Cilia and Mucociliary Clearance

Abstract

Mucociliary clearance (MCC) is the primary innate defense mechanism of the lung. The functional components are the protective mucous layer, the airway surface liquid layer, and the cilia on the surface of ciliated cells. The cilia are specialized organelles that beat in metachronal waves to propel pathogens and inhaled particles trapped in the mucous layer out of the airways. In health this clearance mechanism is effective, but in patients with primary cilia dyskinesia (PCD) the cilia are abnormal, resulting in deficient MCC and chronic lung disease. This demonstrates the critical importance of the cilia for human health. In this review, we summarize the current knowledge of the components of the MCC apparatus, focusing on the role of cilia in MCC.

Figure 1.

Schematic representation of the airway epithelium. (A) The lower respiratory tract, functionally can be divided into conducting and respiratory zones. The adult human trachea has an internal diameter of ∼12 mm, cartilage plates, and smooth muscle. The trachea divides into right and left primary bronchi. A bronchus enters the lung at the hilum and then divides into bronchioles. After multiple bronchiolar branches (∼23 generations in humans), at the end of each respiratory bronchiole, the alveoli are found. (B) The trachea and most proximal airways are lined by a pseudostratified epithelium formed by ciliated and secretory cells.
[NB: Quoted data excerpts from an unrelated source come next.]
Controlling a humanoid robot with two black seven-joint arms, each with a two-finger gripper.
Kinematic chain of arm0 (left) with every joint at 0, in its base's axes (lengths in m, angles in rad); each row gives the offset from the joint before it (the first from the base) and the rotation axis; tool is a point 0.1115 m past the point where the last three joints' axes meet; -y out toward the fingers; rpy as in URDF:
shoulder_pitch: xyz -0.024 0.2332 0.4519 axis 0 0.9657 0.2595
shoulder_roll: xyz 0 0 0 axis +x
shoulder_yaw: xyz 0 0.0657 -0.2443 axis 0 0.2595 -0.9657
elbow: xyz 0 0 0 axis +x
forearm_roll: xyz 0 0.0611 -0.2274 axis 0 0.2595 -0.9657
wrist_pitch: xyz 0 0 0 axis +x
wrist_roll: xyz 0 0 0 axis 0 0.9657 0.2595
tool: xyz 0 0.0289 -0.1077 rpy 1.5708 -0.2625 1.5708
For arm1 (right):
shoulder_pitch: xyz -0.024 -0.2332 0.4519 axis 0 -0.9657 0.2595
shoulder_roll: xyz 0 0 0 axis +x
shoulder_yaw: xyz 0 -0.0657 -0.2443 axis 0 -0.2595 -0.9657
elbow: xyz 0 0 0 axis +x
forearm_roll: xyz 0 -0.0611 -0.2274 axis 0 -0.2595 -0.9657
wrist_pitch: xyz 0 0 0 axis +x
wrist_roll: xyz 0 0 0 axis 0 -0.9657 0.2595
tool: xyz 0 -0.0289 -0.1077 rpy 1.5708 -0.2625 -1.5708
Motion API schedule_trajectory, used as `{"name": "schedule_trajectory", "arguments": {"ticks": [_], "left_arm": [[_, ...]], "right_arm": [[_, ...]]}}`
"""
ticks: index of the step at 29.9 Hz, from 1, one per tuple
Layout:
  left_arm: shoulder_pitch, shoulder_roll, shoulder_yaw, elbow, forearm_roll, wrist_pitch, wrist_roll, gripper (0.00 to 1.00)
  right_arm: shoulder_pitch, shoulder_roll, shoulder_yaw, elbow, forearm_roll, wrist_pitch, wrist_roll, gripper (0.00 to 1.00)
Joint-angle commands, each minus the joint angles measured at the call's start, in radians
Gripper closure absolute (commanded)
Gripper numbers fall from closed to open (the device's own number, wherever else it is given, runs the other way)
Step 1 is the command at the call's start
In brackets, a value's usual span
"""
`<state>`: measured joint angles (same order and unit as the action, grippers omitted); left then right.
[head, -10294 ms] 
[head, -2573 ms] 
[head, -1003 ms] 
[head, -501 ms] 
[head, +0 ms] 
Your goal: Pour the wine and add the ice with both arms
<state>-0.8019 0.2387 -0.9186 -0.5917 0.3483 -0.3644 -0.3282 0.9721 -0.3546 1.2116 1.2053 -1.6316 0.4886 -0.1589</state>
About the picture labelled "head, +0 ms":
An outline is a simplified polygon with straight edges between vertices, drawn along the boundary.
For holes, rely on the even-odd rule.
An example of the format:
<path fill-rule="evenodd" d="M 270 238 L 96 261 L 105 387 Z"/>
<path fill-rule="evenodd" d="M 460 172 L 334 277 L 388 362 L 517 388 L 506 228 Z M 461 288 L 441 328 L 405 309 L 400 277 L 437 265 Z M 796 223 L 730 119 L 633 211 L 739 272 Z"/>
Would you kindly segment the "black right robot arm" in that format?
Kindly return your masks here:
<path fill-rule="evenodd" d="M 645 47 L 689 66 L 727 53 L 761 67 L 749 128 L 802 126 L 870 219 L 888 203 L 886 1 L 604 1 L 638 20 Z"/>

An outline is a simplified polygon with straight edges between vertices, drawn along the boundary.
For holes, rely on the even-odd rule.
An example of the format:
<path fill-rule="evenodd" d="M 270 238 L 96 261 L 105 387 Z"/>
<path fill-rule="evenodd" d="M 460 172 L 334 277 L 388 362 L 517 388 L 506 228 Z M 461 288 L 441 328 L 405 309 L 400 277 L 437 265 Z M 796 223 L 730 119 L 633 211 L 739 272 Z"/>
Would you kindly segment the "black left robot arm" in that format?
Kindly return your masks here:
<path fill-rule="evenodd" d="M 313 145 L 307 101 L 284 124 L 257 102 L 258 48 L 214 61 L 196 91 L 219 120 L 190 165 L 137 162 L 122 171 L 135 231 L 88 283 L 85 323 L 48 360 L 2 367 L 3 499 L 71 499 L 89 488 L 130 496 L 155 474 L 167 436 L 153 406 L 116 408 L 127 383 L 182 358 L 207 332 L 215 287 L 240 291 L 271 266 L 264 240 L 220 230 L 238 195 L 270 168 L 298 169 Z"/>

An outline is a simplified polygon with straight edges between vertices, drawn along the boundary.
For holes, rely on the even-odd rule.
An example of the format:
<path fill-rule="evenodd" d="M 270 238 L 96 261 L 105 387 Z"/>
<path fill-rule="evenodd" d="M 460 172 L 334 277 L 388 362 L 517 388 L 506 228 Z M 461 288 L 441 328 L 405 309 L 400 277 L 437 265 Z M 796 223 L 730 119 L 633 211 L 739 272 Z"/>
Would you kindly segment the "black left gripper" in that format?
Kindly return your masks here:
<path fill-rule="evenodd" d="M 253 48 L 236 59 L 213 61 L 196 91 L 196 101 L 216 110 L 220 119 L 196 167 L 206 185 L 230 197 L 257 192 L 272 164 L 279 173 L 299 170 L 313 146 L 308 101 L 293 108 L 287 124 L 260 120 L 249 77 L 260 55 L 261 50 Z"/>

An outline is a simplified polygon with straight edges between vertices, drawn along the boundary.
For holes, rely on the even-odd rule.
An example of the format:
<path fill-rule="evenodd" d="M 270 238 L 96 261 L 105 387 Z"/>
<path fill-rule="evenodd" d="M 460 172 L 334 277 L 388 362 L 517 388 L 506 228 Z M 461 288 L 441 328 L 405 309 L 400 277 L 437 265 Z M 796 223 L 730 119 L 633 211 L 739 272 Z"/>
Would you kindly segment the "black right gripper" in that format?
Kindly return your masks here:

Basal cells are located in this region and they can generate secretory and ciliated cell lineages. (C) The small airways are lined by a simple cuboidal epithelium with fewer goblet cells, but are rich in club cells. (D) The alveoli are made of type I and type II alveolar cells.

Figure 2.

Representation of the components of the mucociliary clearance (MCC) apparatus. (A) An efficient MCC requires the cilia to interact with the periciliary layer (PCL) (∼7 mm) and propel the overlaying mucous layer (∼2 to 5 mm). A thin surfactant layer (in blue) could be present. The hydration of the airway surface layer (ASL) for optimal cilia performance is maintained by the active transmembrane ionic transport of the ciliated epithelia (dashed red box). (B) At the apical membrane, the Na⁺ reabsorption is mediated by epithelial Na⁺ channel (ENaC) with H₂O/Cl⁻ following passively the osmotic gradient. The Cl⁻ secretion is regulated by cystic fibrosis transmembrane conductance regulator (CFTR) and calcium-activated chloride channels (CaCC). The basolateral activity of the Na⁺/K⁺ ATPase, Na⁺/K⁺/2Cl⁻ cotransporter, voltage-dependent K⁺ channels, HCO3-/Cl⁻ exchanger, and other basolateral Cl⁻ channels, maintain the electrochemical gradient.

Figure 3.

Axonemal structure of the cilia. (A) The core structure of the cilia is the axoneme, as shown in the cross-sectional schematic diagram of a motile cilium displaying the characteristic 9+2 pattern, nine peripheral doublets microtubules surrounding a central pair of single microtubules. The cilia contain multiple protein complexes, including dynein arms, radial spokes, nexin–dynein regulatory complex (N-DRC), and inner sheath that connect the microtubules to each other. (B,C) Examples of single-cell immunofluorescence of human ciliated cells showing the localization of dynein heavy chain 5 (DNAH5) and radial spoke head 1 (RSPH1). Scale bars, 5 μm.

Figure 4.

Mutations found in PCD patients and their association to ultrastructural axonemal defects. Schematic representation of the axoneme in (A) cross-sectional, and (B) the longitudinal views of the 96 nm repeat. Mutations in >30 genes have been identified in patients with PCD. The affected gene and the corresponding axoneme defect are listed.